People working in the remote bush often choose a handgun as a bear defence weapon because it’s easier to carry than a rifle, Wyatt said.
“You’ve got to put the rifle down while you’re working, right? That kind of opens you up a little bit to attack.”
“The people who go for ATCs are employed in the bush – geologists or prospectors,” Beer said. “Their equipment is heavy and bulky. You add a shotgun to that, and they tend to get overloaded.”
What’s less clear is whether a small gun will be much good against a big animal – a bear, for example – in a life-or-death situation.
The OPP requires permit holders to choose “a big handgun,” Wyatt said. “It’s got to be a fairly powerful handgun.”
“The largest handgun, with the biggest calibre that the student can handle effectively – that’s what I recommend.”
But “with brown bears, carrying a handgun is just absolutely stupid,” argues former OPP staff-sergeant Doug Carlson, who ran the gun control system in northwestern Ontario before his retirement.
“You’re dealing with such a humongous bear – you’ll have a hard time knocking it down with a handgun. You might get lucky, but more likely it would just bounce off his skull, or aggravate him.
“You really need a high-powered rifle for something like that. Anybody who was truthful would tell you that.”
The issue has come up before: The OPP denied a handgun carry permit to a woman who wanted it to fend off polar bears on an expedition to the North Pole, Wyatt said.
“We said: ‘I don’t think you could defend yourself well with a handgun against a polar bear, because they’re so big.'”
But in general, he added, if people who may face a bear attack want to trust their lives to a handgun, it’s up to them.
“I don’t get to put across, ‘The world according to Chris Wyatt’ about how wise it is to try to take on a bear with a handgun, because the law allows it.”
How does concealed carry work?
Other than armoured car guards, private citizens in Canada can be licenced to carry handguns in one of four situations: if they are trappers, need protection from wild animals in remote areas, or if “the life of that individual … is in imminent danger from one or more other individuals” and police protection is insufficient under the circumstances.
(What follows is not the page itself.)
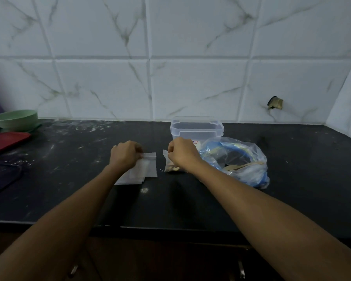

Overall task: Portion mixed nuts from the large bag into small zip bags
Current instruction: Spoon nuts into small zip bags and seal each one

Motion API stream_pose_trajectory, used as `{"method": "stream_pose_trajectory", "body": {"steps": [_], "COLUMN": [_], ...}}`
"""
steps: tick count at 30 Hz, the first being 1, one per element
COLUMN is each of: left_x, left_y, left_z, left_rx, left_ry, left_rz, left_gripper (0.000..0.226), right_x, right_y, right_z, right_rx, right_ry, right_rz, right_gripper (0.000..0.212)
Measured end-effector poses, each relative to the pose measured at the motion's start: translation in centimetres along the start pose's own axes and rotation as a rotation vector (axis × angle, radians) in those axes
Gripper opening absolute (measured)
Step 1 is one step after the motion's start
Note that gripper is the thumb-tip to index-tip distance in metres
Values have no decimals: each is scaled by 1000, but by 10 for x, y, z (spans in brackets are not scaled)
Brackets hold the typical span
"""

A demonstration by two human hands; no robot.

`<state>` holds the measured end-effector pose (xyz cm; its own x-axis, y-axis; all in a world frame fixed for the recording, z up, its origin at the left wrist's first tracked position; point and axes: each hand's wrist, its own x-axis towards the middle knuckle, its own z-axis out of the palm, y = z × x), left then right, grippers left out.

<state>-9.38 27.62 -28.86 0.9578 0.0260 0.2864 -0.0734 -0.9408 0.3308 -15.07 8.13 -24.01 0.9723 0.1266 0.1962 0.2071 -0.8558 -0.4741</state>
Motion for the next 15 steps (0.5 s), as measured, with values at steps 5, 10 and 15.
{"method": "stream_pose_trajectory", "body": {"steps": [5,10,15], "left_x": [-11,-18,-24], "left_y": [4,13,47], "left_z": [-17,-48,-97], "left_rx": [20,-29,-132], "left_ry": [75,66,55], "left_rz": [152,229,360], "left_gripper": [7,7,6], "right_x": [-5,-5,1], "right_y": [0,-2,-10], "right_z": [-9,-28,-66], "right_rx": [107,249,229], "right_ry": [-41,-69,-21], "right_rz": [-27,-32,-140], "right_gripper": [17,16,21]}}
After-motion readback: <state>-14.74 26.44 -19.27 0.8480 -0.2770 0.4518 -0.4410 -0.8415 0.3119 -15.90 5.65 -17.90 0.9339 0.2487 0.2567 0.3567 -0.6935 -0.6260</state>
Police don’t release statistics on permits to carry concealed handguns against human threats “for security reasons and public safety reasons,” Wyatt said.
Ottawa lawyer Solomon Friedman says these permits are “almost impossible to get.”
“The legislation actually contemplates somebody who has been the subject of specific threats of harm or death from a particular person,” he said. “The guy signing your authorization to carry, who is a very high-ranking police officer, has to certify that the police aren’t able to help.
“I have filed several authorization to carry applications on behalf of clients, all unsuccessfully.”
Toronto mayoral candidate and former councillor Norm Gardner, who had a concealed carry permit for several years in the 1990s, said the weapon made him “very, very calm.”
“I was asked to go in and help some of the residents in the Jane and Finch area against the drug problem that was going on in the area, and I did, and I did have an altercation with somebody … who was really a drug dealer,” he said.
“As a result of that, I applied for a concealed carry permit.”
Gardiner, a Metro councillor at the time who sat on the Police Services Board, was approved after talking to then-Toronto police chief Jack Marks, he said. For several years, Gardner carried a Glock 19, a compact handgun.
“It makes you much calmer than you might ordinarily be, because you don’t want to have to get into a situation where someone could take it from you, or you could expose the firearm, or anything like that.”
In 1992, while he had the permit, Gardner shot and wounded a man breaking into a store he owned. He was never charged.